Scientists who want to describe their work on Wikipedia should not be forced to give up the kudos of a respected journal. So says a group of physicists who are going head-to-head with a publisher because it will not allow them to post parts of their work to the online encyclopaedia, blogs and other forums. The physicists were upset after the American Physical Society withdrew its offer to publish two studies in Physical Review Letters because the authors had asked for a rights agreement compatible with Wikipedia. The APS asks scientists to transfer their copyright to the society before they can publish in an APS journal. This prevents scientists contributing illustrations or other "derivative works" of their papers to many websites without explicit permission.APS gets to have whatever rules it wants and they certainly could never sell a magazine if the articles were available for free but I think that's an old model anyway. It's not like peer reviewers get paid. PLoS wants to charge for the privilege of publishing your work and APS wants exclusivity. Whichever way you choose ends up costing. These physicists want the best of both worlds; the legitimacy of a prestige peer-reviewed publication without any of the exclusivity that made it prestigious in the first place.

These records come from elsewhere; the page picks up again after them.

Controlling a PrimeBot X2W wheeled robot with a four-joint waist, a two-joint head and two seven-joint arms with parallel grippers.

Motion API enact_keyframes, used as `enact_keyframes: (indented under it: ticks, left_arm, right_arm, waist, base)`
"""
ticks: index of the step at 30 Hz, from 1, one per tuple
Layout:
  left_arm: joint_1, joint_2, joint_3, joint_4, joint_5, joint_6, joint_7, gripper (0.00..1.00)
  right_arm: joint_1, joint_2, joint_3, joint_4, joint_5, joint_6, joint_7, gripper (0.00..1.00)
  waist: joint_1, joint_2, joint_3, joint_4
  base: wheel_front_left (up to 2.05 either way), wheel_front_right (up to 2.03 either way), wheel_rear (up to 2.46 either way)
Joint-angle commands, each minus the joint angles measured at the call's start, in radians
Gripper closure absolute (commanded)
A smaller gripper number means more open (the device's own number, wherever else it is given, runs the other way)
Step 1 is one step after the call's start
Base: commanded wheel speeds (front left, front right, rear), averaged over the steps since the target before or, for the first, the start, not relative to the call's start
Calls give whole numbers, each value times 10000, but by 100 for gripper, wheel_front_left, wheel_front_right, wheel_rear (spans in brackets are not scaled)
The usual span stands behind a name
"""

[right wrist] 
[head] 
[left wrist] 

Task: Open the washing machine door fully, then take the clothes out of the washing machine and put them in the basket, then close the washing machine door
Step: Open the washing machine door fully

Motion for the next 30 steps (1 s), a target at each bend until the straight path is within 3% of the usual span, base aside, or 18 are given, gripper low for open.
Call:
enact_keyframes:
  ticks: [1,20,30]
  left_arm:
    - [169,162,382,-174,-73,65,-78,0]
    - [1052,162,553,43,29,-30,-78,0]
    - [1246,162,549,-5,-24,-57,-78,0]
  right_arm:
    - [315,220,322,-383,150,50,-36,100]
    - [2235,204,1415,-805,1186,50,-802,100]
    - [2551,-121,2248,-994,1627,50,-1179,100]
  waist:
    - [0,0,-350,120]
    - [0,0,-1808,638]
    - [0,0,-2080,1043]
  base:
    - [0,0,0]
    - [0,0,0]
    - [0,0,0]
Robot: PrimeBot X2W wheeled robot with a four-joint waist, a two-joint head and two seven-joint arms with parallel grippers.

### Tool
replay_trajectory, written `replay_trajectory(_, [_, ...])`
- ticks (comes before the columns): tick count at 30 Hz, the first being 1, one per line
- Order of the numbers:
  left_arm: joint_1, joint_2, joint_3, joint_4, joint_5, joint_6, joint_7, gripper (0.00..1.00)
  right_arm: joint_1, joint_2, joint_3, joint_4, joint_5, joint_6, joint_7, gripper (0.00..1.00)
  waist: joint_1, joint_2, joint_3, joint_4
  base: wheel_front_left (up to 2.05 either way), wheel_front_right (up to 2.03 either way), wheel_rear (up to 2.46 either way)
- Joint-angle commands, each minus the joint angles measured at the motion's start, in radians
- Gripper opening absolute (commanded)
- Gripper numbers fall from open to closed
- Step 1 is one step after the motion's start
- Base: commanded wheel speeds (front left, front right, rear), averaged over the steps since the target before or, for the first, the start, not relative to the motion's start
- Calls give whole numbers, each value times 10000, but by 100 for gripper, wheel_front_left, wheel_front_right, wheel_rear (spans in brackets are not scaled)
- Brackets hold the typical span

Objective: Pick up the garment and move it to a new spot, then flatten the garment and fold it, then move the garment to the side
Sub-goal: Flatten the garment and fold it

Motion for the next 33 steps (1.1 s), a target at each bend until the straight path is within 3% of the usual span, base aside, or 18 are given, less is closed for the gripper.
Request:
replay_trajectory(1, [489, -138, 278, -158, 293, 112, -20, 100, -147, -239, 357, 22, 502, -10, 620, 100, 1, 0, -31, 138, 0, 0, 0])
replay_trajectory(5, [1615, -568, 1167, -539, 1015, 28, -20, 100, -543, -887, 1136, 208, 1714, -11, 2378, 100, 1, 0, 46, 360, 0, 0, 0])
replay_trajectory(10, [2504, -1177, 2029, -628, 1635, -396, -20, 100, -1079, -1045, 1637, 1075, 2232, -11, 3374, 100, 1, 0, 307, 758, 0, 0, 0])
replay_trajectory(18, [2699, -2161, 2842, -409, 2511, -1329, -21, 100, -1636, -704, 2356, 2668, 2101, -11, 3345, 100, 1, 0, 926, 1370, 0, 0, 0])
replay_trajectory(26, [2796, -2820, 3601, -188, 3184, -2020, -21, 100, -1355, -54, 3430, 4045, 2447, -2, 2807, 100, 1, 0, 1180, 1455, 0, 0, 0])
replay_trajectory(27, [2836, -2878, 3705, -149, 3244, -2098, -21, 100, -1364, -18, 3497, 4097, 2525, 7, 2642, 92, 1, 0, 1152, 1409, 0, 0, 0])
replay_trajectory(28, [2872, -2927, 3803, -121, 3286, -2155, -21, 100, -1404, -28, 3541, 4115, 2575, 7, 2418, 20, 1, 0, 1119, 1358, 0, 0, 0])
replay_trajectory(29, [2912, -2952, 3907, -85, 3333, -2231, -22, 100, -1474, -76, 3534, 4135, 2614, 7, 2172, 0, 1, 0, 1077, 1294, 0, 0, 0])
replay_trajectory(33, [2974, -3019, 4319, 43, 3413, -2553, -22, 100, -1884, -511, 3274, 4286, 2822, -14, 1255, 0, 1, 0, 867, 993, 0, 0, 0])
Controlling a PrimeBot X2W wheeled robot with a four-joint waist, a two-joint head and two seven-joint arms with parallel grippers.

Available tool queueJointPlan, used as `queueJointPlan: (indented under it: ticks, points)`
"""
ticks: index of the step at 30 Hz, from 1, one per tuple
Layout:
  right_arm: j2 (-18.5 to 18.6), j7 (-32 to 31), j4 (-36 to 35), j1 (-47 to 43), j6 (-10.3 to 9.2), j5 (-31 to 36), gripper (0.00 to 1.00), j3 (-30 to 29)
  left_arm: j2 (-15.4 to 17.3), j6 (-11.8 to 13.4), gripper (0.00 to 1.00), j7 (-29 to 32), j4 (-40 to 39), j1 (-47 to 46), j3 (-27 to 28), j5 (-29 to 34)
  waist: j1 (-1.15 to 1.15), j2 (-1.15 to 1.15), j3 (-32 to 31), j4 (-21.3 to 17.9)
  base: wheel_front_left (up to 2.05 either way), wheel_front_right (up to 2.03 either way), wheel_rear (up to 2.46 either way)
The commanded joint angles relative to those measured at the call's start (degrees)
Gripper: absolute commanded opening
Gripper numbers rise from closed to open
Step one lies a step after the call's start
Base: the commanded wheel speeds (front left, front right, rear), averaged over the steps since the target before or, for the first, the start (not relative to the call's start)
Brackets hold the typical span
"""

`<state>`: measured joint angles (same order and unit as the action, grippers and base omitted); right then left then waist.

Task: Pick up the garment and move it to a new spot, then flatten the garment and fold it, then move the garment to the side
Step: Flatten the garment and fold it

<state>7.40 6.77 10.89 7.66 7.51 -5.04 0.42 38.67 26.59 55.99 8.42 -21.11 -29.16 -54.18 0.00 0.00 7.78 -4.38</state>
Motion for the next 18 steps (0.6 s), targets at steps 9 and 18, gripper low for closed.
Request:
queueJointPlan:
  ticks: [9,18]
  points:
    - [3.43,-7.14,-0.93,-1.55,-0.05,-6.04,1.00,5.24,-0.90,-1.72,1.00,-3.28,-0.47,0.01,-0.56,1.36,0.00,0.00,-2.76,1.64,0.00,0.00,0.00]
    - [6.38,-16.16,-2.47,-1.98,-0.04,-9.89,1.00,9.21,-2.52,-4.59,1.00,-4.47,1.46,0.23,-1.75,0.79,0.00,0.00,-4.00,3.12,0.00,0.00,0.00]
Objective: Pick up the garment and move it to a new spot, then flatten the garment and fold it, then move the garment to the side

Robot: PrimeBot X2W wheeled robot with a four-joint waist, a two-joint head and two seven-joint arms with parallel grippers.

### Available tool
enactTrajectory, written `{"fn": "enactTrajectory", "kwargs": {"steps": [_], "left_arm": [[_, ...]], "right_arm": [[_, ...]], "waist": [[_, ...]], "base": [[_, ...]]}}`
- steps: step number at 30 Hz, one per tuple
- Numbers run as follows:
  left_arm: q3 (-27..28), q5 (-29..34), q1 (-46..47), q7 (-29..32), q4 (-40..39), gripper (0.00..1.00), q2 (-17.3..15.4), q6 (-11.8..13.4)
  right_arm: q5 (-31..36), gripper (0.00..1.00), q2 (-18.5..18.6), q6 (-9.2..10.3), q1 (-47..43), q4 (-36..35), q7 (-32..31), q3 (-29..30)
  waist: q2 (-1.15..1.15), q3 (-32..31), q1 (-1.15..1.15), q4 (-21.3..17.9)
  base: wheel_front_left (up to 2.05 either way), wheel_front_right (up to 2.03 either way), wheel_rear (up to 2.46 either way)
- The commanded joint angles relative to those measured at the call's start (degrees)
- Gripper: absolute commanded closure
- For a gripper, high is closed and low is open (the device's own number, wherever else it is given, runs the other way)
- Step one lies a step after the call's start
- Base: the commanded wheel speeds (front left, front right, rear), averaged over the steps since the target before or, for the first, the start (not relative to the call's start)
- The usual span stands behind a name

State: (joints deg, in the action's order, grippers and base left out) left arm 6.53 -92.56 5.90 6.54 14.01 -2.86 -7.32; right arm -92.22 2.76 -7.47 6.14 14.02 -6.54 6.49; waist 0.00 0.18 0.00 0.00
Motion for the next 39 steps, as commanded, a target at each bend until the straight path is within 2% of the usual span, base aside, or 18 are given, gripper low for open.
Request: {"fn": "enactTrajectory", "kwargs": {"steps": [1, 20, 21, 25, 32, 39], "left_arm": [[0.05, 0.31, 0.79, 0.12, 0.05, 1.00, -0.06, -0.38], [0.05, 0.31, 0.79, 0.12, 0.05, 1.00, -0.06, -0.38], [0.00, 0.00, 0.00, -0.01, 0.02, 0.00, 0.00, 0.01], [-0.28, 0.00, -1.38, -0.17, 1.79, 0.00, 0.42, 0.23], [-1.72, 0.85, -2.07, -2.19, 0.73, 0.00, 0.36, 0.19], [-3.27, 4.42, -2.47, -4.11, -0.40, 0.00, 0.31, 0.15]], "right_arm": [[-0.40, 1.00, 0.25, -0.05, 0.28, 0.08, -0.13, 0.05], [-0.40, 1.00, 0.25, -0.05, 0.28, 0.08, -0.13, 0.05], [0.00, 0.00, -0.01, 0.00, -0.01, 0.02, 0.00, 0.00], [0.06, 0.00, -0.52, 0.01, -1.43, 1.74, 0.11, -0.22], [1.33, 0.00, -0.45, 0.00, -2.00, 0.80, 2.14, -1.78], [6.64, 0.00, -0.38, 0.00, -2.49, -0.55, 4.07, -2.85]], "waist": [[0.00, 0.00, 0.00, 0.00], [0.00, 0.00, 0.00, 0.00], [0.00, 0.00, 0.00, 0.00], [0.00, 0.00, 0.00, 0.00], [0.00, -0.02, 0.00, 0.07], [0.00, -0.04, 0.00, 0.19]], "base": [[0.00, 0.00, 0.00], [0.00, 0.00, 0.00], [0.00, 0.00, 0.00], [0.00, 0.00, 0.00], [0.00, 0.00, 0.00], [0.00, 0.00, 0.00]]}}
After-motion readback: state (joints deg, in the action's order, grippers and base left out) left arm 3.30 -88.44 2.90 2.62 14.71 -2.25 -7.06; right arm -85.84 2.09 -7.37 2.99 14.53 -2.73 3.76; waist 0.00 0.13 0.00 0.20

I generally think that's a pointless debate. If they think it's easy and just their content makes a publication successful, they should start their own physics society and see how it goes. If they don't want that aggravation, publish it here for free. We'll even set up a peer-reviewed section. And they can keep the copyright or use Creative Commons or whatever they want.
Tell them they can publish it here ...
We have a much bigger audience than Physical Review Letters anyway.